Я далек от того, чтобы кого-либо осуждать за конформизм и кого-либо восхвалять за доблесть. Просто хочется сделать этот моментальный снимок пусть фотография останется без комментариев, даже без названия, — а лет через сто люди будут потешаться над этой фреской из жизни русских шестидесятников. Какая крамола была в нашем жалком прошении? Мы защищали самого большого поэта России, известного своим патриотизмом и преданностью Советской власти, усыпанного правительственными наградами и любимого народом. О, я, кажется, сбиваюсь на комментарии и, что хуже, на осуждение, посему прикушу язык.
Где-то у Пушкина в дневниках: когда долго сидишь в нужнике, перестаешь замечать запах. Не надо делать вид, будто ты задыхаешься от вони. Если задыхаешься — умирай. А если живешь, значит, дышишь наравне со всеми, приладился, приспособил носовую полость, легкие, сердце, потроха.
Комментировать и осуждать — дело не наше, а тех, кто явится на свет божий через много, много лет.
Было, кажется, не одно письмо, а несколько, в разные адреса. Каждый день внизу, на первом этаже редакции на подоконниках, столах громоздились шубы, портфели и шапки, сбегались авторы „Нового мира“, передавали слухи, сочиняли проекты, гадали и спорили. Приходили Бек, Тендряков, Искандер, Войнович, Корнилов, Владимов, Светов и многие еще. Прибегал Евтушенко, обещал протекцию „своего человека“ где-то на самом верху. У Владимова тоже были какие-то связи. Можаев обнаруживал поразительное могущество: он знал „Петьку“, мог поговорить с „Васькой“, тот имел прямой ход к „Ивану“, так что наше письмо в понедельник утром, в пятницу в три часа дня, в четверг сразу после обеда будет лежать на столе. Каждая надежда теплилась не долее двух дней.

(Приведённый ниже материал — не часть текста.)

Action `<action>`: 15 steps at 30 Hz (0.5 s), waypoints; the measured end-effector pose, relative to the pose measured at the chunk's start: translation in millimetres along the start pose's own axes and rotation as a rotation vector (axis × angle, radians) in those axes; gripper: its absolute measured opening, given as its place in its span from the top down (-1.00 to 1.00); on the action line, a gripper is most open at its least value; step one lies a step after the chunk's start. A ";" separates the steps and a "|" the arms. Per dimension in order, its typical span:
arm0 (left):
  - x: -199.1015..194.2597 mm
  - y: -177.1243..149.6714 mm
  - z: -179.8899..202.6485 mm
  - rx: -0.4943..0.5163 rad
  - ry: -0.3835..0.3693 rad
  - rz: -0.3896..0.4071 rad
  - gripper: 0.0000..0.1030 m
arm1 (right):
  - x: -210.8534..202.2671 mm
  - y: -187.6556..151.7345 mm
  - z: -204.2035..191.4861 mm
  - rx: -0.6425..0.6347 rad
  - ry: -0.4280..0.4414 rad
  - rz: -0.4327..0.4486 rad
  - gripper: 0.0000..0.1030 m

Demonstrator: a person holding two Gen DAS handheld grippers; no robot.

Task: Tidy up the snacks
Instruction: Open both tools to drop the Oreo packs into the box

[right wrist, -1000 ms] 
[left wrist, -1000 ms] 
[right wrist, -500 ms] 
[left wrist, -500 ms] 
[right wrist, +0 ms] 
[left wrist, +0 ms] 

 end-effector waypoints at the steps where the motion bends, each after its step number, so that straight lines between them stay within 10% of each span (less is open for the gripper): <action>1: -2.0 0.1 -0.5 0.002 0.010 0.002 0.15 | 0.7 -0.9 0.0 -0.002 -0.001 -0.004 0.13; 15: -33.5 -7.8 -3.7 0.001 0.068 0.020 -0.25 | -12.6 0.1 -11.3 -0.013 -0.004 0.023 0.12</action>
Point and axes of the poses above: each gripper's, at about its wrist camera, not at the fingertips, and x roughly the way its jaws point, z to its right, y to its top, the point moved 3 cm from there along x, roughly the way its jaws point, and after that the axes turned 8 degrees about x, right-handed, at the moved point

Ответов на наши письма не было.
Александр Трифонович и члены редколлегии заседали на втором этаже. Они тоже ждали ответа или хотя бы телефонного звонка. Александр Трифонович приходил каждый день, строгий, собранный, как никогда, скованный напряженным ожиданием. Он не хотел уступать своих людей и работать с теми, кого ему навязывали. Это было гордое, отчаянное сопротивление, и, однако, то, что окончательного ответа до сих пор не было, вселяло ничтожную надежду, какую-то тень надежды. Однажды пришел Солженицын. Можаев познакомил меня. Новоявленный Нобелевский лауреат выглядел крепким, бодрым и каким-то очень трезвым и уравновешенным по сравнению с возбужденными авторами и подавленно молчаливыми — со следами отрешенности на лицах — членами редколлегии. Солженицын пожал мне руку, глядя внимательно и, как мне показалось, приветливо, и сказал: „А, вот он какой, наш Юра!“ Не знаю, что он имел в виду, потому что встреча была на толчке, в коридоре, он спешил наверх к Александру Трифоновичу.
Большинство из нас, собиравшихся внизу, в отделе прозы, не подымались наверх, не желая обременять Александра Трифоновича унылым и бесполезным сочувствием. Ведь никакой конкретной помощи не мог предложить никто. Однажды добрый и суетливый Бек загорелся какой-то идеей спасения, показавшейся ему гениальной, и он побежал наверх, чтобы поскорей сообщить идею Александру Трифоновичу. Тот был занят разговором со своими помощниками и, не дослушав Бека, прервал его довольно грубо, и Бек, сконфузясь, ушел. Планов спасения не существовало. Следовало предаться року. Вниз проскочил слух, что Исаич, как любовно называли первого автора журнала, уговаривал Александра Трифоновича не подавать заявления об уходе, принять какую угодно редколлегию, но остаться. Более всего там желают его ухода. Не надо идти навстречу.
Теперь, по прошествии времени, я думаю, это был правильный совет. Александр Трифонович переварил бы каких угодно членов, даже такие дубины, как Б. и О., тем более что оставались старые члены редколлегии: Хитров, Марьямов, Дорош. Оставался сплоченный, готовый самозабвенно трудиться и бороться коллектив редакции. А этот коллектив, такие люди, как Буртин, Озерова, Берзер, Бианки, Борисова, Койранская, значили для журнала и делали для него не меньше, а больше, чем иные члены редколлегии. Кроме того, вполне вероятно, что четыре вновь назначенных члена редколлегии — Косолапов, Смирнов, Рекемчук и Литвивов — стали бы поддерживать во внутриредакционной борьбе Александра Трифоновича. Самым оскорбительным и непереносимым было включение О., который недавно на каком-то собрании назвал Александра Трифоновича „кулацким поэтом“. Введение его было сознательной гнусностью, делавшей невозможной работу Александра Трифоновича в такой редколлегии.